- **Exercise directions**:
Please report how many lines in the records below contain "finger". Reply with the number alone.

[Data for the task]

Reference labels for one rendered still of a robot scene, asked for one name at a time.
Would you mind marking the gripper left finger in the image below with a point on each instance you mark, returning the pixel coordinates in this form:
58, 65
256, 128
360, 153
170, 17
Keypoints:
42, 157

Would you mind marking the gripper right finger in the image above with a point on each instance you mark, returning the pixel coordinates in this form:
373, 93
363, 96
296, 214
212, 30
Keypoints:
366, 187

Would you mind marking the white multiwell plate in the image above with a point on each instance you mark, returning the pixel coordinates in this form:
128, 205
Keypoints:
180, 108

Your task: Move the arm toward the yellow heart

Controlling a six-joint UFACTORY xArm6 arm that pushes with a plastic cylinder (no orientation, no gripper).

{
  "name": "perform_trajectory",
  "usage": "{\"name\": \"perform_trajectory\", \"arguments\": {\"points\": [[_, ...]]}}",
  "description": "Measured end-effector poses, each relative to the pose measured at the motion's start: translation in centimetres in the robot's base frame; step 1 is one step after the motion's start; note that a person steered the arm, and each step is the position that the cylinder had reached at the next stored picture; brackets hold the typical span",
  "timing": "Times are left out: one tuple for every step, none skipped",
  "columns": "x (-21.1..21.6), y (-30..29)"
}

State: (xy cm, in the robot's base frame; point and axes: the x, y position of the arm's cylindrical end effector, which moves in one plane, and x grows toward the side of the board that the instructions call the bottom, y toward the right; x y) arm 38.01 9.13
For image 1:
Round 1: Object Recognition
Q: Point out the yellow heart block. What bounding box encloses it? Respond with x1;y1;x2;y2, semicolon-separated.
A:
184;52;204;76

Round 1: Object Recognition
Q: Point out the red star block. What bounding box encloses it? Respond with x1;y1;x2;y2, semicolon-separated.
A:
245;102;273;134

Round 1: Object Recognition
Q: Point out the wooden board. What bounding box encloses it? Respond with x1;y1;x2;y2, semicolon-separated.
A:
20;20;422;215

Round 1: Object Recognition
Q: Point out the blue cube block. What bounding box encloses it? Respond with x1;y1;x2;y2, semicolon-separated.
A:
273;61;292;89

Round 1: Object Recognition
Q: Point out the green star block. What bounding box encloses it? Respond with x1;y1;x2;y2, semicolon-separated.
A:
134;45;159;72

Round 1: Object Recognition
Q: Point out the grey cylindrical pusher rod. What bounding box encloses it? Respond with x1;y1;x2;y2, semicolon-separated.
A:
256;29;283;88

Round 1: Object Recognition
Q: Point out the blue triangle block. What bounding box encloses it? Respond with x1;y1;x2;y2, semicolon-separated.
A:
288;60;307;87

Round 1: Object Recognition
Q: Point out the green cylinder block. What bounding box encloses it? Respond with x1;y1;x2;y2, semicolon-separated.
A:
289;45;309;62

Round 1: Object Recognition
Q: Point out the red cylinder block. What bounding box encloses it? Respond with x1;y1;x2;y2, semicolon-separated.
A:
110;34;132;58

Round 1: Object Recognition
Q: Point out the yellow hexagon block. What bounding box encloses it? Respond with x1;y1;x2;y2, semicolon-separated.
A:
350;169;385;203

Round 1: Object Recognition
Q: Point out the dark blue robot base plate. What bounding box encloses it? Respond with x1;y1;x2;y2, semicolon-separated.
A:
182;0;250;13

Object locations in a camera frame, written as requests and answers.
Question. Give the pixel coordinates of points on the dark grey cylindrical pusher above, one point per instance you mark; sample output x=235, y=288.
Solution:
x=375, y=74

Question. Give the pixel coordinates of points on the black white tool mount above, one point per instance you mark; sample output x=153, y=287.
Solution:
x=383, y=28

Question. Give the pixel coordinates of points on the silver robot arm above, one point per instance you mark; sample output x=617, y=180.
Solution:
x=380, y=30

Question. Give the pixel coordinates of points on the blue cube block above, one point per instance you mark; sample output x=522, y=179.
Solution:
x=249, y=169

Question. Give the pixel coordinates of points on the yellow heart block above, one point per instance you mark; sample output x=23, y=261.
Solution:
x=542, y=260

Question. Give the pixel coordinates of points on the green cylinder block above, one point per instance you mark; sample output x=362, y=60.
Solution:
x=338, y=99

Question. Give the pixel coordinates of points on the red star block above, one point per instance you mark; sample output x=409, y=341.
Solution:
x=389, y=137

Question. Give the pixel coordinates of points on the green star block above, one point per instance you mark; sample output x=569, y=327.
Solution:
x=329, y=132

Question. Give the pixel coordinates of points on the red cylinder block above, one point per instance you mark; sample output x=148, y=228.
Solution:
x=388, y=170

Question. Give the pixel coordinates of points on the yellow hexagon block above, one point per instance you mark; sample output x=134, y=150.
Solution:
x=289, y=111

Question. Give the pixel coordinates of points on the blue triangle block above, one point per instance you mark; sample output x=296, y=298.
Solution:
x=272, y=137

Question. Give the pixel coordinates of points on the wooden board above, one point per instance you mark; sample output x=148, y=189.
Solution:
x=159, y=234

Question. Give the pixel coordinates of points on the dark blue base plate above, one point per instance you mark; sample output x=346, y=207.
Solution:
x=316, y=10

[/Data for the task]

- **Solution**:
2